Saint Louis by Jacques Le Goff

Saint Louis by Jacques Le Goff

Auteur:Jacques Le Goff
La langue: fra
Format: epub
Éditeur: Editions Gallimard
Publié: 2013-09-14T16:00:00+00:00


UN TÉMOIN CRÉDIBLE

Mais le livre de Joinville est un ouvrage si singulier qu’il faut, avant de l’utiliser comme voie d’accès à Saint Louis, se poser quelques questions. Il faut d’abord s’interroger sur la crédibilité de souvenirs écrits, pour la partie essentielle qui relate la croisade, plus d’un demi-siècle après les événements. Souvenons-nous d’abord que la société médiévale, où l’écrit est minoritaire, est une société de la mémoire qui y est plus forte, plus longue, plus précise que dans une société de l’écrit comme la nôtre. Il est d’autre part possible — des études philologiques et linguistiques comme celles de Jacques Monfrin ou de Michèle Perret en apporteront peut-être la preuve — que Joinville ait plus tôt (peut-être dès après la mort du roi, dont le souvenir était devenu le centre de son être et de sa vie) rédigé des Mémoires. En tout cas, le sénéchal a évoqué, lors de l’enquête du procès de canonisation en 1282, quelques traits de Saint Louis donnés comme preuves de sa sainteté qui ont été consignés dans le procès. Ces souvenirs constituent aussi un jalon pour la Vie5. Enfin, la vivacité même de cette mémoire du roi en lui a dû maintenir vivants ses souvenirs. Joinville, comme l’a bien noté Michel Zink, a une mémoire affective qui conserve le souvenir des images émouvantes et des sentiments qui y sont liés. Elle déborde même la personne du roi, encore qu’elle semble comme naître avec la première rencontre du jeune Joinville, âgé de dix-sept ans, avec Louis, en 1241, lors du grand banquet donné par le roi à Saumur où la cour plénière était réunie à l’occasion de la chevalerie de son frère Alphonse. De cet épisode Joinville garde d’ailleurs le souvenir qu’il relate dans une remarquable description6. Mais cette mémoire du roi cristallise surtout autour de la croisade, le grand moment de la vie de Joinville, d’abord parce que cette expérience a représenté pour la plupart des croisés un temps fort ; ensuite parce qu’elle a introduit le sénéchal dans l’intimité du souverain.

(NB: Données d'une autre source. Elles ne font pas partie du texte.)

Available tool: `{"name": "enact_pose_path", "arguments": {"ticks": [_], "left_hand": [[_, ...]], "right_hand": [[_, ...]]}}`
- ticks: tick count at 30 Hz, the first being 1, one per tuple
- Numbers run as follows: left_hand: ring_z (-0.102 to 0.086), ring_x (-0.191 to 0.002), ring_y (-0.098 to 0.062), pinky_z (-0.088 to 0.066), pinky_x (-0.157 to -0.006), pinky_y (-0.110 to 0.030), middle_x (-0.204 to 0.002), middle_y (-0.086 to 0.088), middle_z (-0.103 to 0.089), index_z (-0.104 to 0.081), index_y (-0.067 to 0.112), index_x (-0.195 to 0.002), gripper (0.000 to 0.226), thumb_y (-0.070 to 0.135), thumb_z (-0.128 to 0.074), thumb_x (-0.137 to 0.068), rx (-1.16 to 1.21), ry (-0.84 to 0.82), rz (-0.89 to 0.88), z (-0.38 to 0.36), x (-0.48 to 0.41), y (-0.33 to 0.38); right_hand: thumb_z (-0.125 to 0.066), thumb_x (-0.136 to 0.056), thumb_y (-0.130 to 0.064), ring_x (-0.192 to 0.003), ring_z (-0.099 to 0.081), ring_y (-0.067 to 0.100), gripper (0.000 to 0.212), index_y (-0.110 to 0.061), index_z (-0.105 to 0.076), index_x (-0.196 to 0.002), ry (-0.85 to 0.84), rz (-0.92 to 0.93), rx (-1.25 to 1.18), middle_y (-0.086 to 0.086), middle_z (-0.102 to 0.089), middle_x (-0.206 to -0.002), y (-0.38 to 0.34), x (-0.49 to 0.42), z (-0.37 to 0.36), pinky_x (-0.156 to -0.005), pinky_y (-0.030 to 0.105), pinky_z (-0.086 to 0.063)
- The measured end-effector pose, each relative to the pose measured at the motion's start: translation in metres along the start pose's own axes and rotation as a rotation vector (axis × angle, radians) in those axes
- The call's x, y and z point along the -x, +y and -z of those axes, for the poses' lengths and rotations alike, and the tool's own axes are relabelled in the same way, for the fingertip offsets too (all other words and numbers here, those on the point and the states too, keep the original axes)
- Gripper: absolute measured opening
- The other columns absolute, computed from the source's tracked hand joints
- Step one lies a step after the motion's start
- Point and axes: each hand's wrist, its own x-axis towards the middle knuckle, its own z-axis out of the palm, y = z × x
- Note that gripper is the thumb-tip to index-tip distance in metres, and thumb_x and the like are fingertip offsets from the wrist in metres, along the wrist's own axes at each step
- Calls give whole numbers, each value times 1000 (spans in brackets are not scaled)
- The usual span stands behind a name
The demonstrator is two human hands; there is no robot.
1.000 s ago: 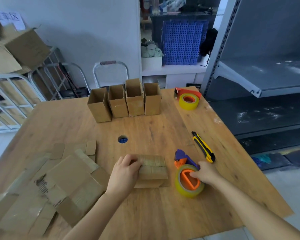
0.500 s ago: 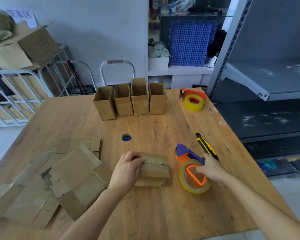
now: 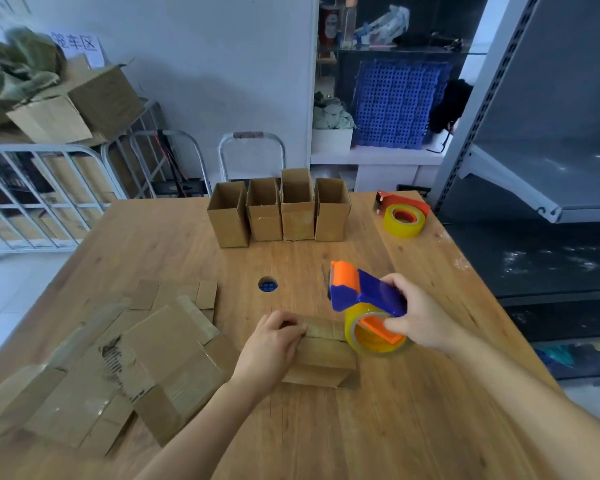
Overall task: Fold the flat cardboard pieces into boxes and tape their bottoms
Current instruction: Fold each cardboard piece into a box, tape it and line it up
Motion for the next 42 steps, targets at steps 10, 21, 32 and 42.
{"name": "enact_pose_path", "arguments": {"ticks": [10, 21, 32, 42], "left_hand": [[-57, -103, -4, -44, -84, -14, -109, 10, -66, -71, 20, -110, 25, 14, -50, -97, 326, -55, 357, 29, -20, 20], [-70, -91, -26, -56, -77, -34, -94, -16, -73, -62, 2, -109, 38, 37, -51, -98, 1288, -378, 979, 59, -53, 44], [-68, -77, -20, -55, -66, -29, -91, -15, -71, -62, 2, -103, 18, 14, -50, -98, 1543, -421, 1082, 54, -52, 44], [-70, -78, -23, -59, -65, -29, -92, -18, -72, -63, -2, -105, 17, 9, -57, -92, 1549, -395, 1047, 52, -56, 46]], "right_hand": [[-77, -72, -7, -84, -58, 3, 54, -33, -45, -106, -51, 136, 225, -12, -59, -94, -6, 0, -18, -65, 14, -45], [-79, -75, -19, -86, -60, 7, 50, -34, -45, -109, -76, 141, 254, -16, -59, -96, -10, 0, -21, -70, 25, -52], [-79, -74, -10, -89, -58, 4, 55, -36, -44, -108, -63, 122, 200, -16, -58, -100, -12, 3, -18, -67, 14, -47], [-80, -74, -7, -95, -57, 5, 58, -29, -45, -114, -48, 117, 166, -17, -56, -103, -12, 3, -15, -65, 11, -47]]}}
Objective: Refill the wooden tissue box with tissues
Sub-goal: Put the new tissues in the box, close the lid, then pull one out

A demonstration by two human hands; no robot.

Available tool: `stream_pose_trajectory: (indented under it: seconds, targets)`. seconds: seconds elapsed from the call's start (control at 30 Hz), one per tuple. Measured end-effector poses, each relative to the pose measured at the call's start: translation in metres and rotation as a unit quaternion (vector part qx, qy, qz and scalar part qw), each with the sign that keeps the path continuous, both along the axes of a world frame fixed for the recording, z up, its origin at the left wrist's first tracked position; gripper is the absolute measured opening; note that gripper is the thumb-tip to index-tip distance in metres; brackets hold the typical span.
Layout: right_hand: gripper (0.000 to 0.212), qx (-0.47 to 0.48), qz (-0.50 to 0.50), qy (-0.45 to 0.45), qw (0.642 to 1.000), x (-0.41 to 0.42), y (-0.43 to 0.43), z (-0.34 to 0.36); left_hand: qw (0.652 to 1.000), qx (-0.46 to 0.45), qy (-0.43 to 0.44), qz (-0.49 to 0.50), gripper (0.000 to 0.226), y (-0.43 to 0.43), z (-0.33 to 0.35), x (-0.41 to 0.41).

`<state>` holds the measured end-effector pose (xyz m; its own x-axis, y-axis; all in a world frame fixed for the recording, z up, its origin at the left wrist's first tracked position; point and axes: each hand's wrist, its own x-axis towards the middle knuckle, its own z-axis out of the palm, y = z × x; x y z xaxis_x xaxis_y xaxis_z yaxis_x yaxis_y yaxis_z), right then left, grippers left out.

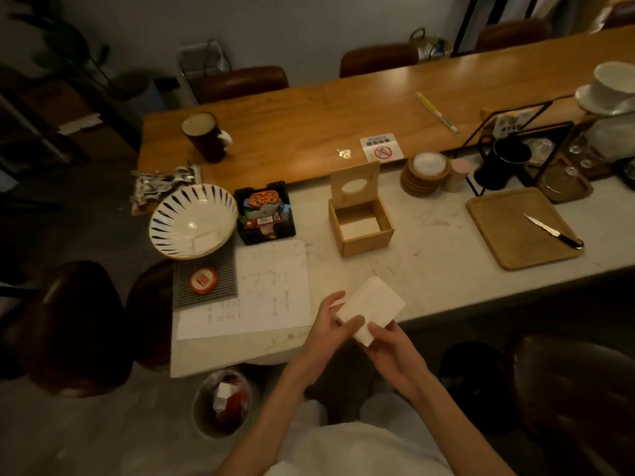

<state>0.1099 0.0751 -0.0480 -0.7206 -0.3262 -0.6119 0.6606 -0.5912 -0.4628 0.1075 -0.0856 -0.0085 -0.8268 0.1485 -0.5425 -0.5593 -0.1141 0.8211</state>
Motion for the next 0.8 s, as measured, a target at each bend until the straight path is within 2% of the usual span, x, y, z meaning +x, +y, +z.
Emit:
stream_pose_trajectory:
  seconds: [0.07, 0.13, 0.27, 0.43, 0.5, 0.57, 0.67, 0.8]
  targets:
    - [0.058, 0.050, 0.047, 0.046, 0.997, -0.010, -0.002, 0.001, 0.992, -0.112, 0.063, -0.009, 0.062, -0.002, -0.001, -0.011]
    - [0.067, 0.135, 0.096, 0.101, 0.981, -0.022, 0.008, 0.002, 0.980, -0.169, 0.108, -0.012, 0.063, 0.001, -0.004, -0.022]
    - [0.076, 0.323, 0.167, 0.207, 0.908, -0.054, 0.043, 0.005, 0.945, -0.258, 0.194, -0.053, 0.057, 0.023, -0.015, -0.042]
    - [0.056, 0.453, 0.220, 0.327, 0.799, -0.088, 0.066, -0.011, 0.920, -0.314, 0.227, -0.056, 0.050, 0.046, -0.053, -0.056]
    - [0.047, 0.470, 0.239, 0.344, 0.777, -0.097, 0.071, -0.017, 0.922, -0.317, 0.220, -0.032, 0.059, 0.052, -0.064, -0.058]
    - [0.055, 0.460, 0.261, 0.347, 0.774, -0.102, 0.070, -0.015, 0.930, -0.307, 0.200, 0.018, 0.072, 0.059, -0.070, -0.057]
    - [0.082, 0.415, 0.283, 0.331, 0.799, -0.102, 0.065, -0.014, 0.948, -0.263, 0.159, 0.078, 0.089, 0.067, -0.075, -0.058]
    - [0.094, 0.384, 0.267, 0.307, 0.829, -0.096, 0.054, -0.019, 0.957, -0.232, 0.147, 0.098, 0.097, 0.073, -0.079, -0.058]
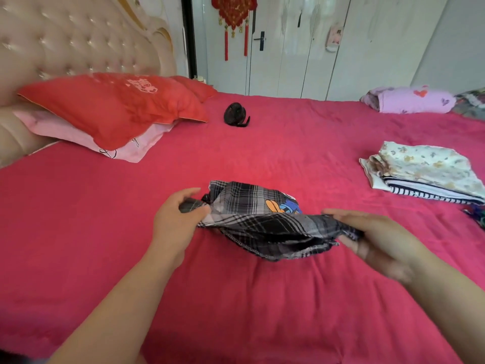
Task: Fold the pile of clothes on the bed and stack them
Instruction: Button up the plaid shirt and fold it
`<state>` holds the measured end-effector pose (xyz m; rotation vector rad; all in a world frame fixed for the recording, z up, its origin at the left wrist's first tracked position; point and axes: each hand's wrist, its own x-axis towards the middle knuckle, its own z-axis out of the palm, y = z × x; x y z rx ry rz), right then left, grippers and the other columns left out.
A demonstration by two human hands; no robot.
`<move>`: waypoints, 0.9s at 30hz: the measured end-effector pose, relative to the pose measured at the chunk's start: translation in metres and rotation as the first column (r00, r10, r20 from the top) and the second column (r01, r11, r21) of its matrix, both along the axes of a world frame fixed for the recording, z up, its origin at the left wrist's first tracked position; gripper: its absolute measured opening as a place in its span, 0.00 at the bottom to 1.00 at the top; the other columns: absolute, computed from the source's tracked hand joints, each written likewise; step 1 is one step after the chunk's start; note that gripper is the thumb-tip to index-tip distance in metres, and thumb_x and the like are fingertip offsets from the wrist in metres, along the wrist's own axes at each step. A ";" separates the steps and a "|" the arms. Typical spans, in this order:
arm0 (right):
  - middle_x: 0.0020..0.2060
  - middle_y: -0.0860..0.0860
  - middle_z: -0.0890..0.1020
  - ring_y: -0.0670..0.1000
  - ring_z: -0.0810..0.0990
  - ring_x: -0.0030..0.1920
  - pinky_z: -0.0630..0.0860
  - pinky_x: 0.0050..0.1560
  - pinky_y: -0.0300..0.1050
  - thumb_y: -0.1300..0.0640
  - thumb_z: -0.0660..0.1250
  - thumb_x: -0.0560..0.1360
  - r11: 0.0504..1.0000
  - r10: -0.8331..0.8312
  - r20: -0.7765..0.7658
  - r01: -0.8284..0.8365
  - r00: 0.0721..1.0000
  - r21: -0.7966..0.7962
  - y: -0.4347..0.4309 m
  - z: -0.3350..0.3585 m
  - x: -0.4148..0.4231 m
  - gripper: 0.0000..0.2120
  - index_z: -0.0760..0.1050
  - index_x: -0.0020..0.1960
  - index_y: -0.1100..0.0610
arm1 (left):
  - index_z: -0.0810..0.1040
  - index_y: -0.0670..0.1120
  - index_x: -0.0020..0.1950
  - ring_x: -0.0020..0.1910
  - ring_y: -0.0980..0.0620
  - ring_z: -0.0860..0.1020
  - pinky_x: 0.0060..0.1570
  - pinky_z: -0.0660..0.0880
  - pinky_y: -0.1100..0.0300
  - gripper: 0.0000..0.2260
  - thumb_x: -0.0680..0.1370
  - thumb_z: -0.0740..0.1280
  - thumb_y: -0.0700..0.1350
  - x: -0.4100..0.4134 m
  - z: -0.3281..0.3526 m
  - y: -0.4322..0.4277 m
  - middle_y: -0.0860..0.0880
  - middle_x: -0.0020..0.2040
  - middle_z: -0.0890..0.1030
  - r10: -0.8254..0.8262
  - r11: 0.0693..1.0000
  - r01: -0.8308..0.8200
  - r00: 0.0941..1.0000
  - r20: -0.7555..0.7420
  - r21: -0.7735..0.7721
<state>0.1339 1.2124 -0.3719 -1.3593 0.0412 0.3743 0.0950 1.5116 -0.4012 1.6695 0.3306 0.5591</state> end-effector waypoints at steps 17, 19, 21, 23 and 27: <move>0.65 0.47 0.73 0.40 0.72 0.59 0.63 0.61 0.32 0.48 0.55 0.80 0.882 0.066 0.302 0.085 0.951 -0.463 0.067 -0.060 0.141 0.18 0.69 0.67 0.52 | 0.43 0.69 0.71 0.74 0.58 0.39 0.71 0.39 0.53 0.29 0.72 0.46 0.71 0.129 -0.061 -0.036 0.61 0.74 0.39 -0.211 0.606 0.277 0.960 -0.186 0.745; 0.71 0.46 0.66 0.42 0.64 0.69 0.55 0.65 0.33 0.47 0.54 0.80 0.702 0.245 0.372 0.101 0.895 -0.705 0.065 -0.068 0.146 0.26 0.53 0.76 0.51 | 0.42 0.69 0.72 0.74 0.51 0.35 0.69 0.34 0.43 0.31 0.69 0.37 0.74 0.135 -0.073 -0.042 0.58 0.75 0.37 -0.106 0.409 0.338 0.940 -0.324 0.848; 0.73 0.47 0.62 0.47 0.59 0.73 0.53 0.70 0.40 0.46 0.52 0.80 0.462 0.427 0.377 0.160 0.822 -0.872 0.064 -0.070 0.146 0.27 0.49 0.76 0.47 | 0.41 0.66 0.73 0.74 0.47 0.34 0.67 0.34 0.36 0.33 0.70 0.40 0.74 0.142 -0.080 -0.042 0.53 0.77 0.38 0.005 0.381 0.441 0.878 -0.479 0.812; 0.74 0.47 0.60 0.51 0.54 0.75 0.49 0.73 0.52 0.43 0.48 0.79 0.281 0.506 0.398 0.290 0.765 -0.915 0.068 -0.065 0.139 0.25 0.52 0.75 0.44 | 0.42 0.65 0.73 0.74 0.45 0.34 0.66 0.34 0.33 0.34 0.70 0.43 0.74 0.148 -0.086 -0.041 0.51 0.77 0.39 0.043 0.382 0.500 0.831 -0.555 0.777; 0.67 0.51 0.72 0.58 0.66 0.71 0.59 0.68 0.62 0.38 0.44 0.76 0.142 0.640 0.480 0.521 0.600 -0.841 0.089 -0.059 0.112 0.26 0.68 0.68 0.42 | 0.40 0.67 0.72 0.74 0.46 0.34 0.64 0.35 0.30 0.39 0.63 0.40 0.78 0.153 -0.095 -0.039 0.53 0.77 0.39 0.059 0.408 0.508 0.814 -0.577 0.759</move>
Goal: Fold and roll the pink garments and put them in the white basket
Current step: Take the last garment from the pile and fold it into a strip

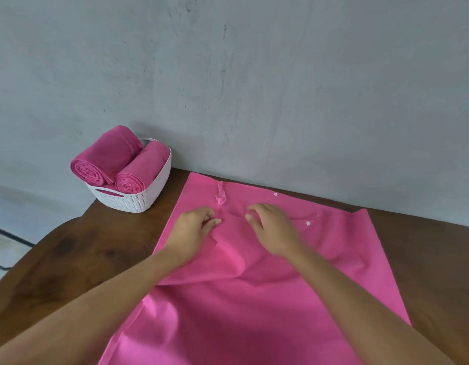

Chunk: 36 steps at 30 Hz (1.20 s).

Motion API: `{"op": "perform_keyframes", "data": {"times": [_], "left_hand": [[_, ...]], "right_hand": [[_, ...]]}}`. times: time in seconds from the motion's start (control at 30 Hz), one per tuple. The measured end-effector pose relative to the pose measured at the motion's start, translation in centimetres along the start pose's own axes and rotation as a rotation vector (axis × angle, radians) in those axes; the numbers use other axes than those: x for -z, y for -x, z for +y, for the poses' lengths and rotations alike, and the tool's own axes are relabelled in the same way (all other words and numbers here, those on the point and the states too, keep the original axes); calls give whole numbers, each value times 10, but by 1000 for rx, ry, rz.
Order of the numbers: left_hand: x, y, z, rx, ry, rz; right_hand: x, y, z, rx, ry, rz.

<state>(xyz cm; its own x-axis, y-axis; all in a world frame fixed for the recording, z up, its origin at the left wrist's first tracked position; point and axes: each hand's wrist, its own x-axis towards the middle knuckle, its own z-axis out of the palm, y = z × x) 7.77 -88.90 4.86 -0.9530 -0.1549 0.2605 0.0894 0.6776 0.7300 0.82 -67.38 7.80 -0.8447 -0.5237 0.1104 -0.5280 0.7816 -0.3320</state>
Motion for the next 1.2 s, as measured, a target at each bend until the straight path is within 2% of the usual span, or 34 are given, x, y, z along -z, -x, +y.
{"op": "perform_keyframes", "data": {"times": [0.23, 0.4, 0.47, 0.53, 0.63, 0.73, 0.93, 1.2], "left_hand": [[15, -23, -48, 183, -42, 30], [19, -45, -65, 211, -67, 22], [19, -56, -69, 206, -75, 39], [17, -68, -71, 221, -81, 71], [16, -85, -75, 239, -76, 100], [14, -99, -76, 234, -65, 112], [18, -122, -65, 232, -87, 145], [28, -112, -52, 294, -66, 230]], "right_hand": [[-31, -66, -29, -10, -190, -178], [-53, -94, -31, -81, -186, -255], [-56, -99, -29, -85, -178, -213], [-52, -101, -27, -66, -212, -94], [-38, -102, -22, -56, -323, 89], [-20, -103, -19, -79, -418, 180], [-4, -101, -15, -84, -567, 193], [-15, -58, -6, -22, -547, 186]]}}
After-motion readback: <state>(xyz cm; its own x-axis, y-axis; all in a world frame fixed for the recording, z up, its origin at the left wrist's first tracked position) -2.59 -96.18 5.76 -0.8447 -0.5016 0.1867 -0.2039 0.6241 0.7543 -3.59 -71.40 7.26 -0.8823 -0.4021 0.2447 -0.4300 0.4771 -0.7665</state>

Elle fut aussi la cause d’un grand déchirement pour Joinville dont le cœur a oscillé entre Dieu et le roi d’un côté, sa famille, sa terre et son château de l’autre. Toute la contradiction dramatique d’une mentalité féodale est là. « Le jour que je partis de Joinville… » Le récit est célèbre :

Cet abbé de Cheminon me donna mon écharpe et mon bourdon ; et alors je partis de Joinville, sans rentrer au château jusques à mon retour, à pied, sans chausses et en chemise ; et j’allai ainsi à Blécourt et à Saint-Urbain, et à d’autres reliques qui sont là. Et pendant que j’allais à Blécourt et à Saint-Urbain, je ne voulus jamais retourner mes yeux vers Joinville, de peur que le cœur ne m’attendrît du beau château que je laissais et de mes deux enfants7.